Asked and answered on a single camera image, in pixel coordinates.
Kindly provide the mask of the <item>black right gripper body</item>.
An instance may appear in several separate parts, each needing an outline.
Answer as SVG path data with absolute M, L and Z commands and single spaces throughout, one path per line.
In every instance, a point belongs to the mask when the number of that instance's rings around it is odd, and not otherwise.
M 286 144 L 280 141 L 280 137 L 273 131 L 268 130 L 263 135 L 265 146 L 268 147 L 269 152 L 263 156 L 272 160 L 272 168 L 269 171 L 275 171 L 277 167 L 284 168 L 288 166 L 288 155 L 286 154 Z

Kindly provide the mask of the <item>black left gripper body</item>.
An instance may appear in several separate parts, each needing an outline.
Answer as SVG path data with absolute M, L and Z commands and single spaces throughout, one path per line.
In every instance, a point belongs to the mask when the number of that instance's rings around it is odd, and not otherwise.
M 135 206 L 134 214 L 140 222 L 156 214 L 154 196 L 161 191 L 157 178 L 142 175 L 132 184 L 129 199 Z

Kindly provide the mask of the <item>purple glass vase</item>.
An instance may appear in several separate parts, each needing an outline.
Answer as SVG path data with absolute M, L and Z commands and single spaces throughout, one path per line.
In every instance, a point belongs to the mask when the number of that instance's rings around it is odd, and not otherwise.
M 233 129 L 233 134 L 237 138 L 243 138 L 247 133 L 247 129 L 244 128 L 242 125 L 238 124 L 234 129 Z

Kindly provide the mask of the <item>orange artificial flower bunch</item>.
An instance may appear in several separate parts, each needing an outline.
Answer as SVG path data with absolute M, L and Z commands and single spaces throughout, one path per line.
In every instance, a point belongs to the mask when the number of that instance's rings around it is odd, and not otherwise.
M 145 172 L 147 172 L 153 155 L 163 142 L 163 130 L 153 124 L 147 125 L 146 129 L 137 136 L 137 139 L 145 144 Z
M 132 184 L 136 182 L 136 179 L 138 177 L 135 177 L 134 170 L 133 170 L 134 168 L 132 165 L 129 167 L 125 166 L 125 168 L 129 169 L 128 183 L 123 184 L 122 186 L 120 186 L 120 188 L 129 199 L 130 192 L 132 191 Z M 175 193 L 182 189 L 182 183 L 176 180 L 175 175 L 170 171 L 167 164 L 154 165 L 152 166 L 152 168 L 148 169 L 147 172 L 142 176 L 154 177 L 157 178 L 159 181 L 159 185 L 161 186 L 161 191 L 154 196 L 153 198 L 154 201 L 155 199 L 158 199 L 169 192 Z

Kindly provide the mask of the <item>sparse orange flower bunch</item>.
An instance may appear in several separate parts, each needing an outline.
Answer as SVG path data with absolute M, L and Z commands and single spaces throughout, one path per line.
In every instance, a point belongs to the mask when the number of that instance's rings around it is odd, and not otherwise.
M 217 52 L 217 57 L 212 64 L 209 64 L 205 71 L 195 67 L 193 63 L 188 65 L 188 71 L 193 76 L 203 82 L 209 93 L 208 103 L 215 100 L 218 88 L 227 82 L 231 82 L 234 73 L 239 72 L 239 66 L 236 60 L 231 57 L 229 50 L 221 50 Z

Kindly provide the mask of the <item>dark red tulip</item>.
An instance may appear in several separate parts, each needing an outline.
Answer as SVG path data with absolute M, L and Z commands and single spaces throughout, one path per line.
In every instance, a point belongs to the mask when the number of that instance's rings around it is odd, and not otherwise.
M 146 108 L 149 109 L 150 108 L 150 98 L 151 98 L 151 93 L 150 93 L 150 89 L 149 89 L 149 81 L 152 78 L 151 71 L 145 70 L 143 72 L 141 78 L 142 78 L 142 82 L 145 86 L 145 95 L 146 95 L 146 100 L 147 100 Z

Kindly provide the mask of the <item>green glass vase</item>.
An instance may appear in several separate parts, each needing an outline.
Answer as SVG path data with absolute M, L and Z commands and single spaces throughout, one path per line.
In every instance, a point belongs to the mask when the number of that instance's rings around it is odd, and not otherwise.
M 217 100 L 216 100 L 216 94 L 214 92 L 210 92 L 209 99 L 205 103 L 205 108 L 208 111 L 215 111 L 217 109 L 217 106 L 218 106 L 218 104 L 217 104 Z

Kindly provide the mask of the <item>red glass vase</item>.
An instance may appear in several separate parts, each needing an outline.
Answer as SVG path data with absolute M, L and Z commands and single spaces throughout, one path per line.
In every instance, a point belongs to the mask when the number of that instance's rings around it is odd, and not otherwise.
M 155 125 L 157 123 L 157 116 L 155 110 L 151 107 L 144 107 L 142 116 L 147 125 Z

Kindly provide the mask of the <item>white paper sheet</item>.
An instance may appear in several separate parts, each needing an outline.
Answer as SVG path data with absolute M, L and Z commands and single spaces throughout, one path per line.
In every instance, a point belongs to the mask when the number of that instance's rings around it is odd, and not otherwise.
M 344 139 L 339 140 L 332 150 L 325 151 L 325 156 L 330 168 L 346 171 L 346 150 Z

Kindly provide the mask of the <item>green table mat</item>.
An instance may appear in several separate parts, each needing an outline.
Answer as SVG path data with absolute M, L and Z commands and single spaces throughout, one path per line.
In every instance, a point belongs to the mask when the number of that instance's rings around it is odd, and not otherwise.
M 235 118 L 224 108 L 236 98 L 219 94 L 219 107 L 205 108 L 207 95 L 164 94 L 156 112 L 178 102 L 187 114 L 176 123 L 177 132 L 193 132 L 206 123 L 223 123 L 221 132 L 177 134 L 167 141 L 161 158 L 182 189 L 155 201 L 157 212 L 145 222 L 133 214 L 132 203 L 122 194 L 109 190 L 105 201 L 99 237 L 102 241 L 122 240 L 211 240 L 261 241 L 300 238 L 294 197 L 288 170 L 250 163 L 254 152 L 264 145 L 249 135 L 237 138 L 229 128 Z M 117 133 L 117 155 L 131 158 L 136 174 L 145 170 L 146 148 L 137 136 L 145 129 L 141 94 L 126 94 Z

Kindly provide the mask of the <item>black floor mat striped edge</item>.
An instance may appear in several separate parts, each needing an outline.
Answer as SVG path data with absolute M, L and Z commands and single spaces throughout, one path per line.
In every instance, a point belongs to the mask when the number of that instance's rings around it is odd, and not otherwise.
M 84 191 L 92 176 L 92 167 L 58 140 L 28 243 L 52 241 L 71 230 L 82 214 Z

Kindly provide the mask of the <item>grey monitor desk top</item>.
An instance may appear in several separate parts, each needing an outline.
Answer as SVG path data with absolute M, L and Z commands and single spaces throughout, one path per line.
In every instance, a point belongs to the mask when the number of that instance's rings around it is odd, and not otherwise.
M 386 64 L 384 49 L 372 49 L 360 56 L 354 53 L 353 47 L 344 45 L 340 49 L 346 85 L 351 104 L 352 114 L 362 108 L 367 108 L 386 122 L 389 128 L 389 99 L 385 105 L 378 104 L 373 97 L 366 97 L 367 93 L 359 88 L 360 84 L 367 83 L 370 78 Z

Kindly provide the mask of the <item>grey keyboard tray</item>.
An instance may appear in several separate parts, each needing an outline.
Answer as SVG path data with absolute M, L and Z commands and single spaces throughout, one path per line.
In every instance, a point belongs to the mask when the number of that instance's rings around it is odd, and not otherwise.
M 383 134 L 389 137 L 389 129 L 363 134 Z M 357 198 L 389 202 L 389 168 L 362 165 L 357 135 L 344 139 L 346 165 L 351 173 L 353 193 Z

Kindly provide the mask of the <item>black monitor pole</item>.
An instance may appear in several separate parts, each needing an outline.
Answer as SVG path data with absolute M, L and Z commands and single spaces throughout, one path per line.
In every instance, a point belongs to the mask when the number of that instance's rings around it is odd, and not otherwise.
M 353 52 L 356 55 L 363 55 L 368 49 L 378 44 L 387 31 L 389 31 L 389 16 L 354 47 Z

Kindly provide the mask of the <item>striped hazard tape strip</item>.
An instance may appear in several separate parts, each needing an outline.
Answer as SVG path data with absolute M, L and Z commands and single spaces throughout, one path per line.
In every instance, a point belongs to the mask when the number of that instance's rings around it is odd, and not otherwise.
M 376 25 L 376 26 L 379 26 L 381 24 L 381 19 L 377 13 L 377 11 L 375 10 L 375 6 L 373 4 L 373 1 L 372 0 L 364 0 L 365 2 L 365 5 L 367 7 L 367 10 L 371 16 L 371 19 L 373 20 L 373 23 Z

# # # # # # #

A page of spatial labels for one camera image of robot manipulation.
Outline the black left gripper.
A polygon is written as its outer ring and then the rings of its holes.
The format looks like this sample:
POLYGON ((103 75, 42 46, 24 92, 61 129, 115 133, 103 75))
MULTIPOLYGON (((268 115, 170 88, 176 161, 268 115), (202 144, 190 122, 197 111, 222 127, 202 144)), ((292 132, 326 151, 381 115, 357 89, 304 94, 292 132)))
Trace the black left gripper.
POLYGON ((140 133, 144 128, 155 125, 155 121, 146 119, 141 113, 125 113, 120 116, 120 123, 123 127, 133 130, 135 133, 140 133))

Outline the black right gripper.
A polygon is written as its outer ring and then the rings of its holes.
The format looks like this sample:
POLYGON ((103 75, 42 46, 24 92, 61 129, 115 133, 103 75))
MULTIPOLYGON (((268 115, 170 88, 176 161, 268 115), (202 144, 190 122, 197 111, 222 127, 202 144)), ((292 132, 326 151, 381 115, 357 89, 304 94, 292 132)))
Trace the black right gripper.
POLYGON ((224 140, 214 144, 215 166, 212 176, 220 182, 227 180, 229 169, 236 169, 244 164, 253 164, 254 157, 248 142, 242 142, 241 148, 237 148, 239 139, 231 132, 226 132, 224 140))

# # # # # # #

Out of the entries above, write out only the lines between the line holding "Kindly provide the mask of the <item>dark" and the line holding "Kindly provide the mask of the <item>green glass", inclusive, each exactly as given.

# [RESULT OF THIS EXERCISE]
Kindly provide the mask of the <item>dark red tulip</item>.
An instance may appear in several separate parts, each needing an outline.
Answer as SVG path data with absolute M, L and Z commands and single spaces throughout, one path per line.
In every instance, a point belongs to the mask when the number of that instance's rings around it is odd, and not otherwise.
M 146 108 L 149 109 L 150 108 L 150 98 L 151 98 L 151 93 L 150 93 L 150 89 L 149 89 L 149 81 L 152 78 L 151 71 L 145 70 L 143 72 L 141 78 L 142 78 L 142 82 L 145 86 L 145 95 L 146 95 L 146 100 L 147 100 Z

Kindly provide the mask of the <item>green glass vase</item>.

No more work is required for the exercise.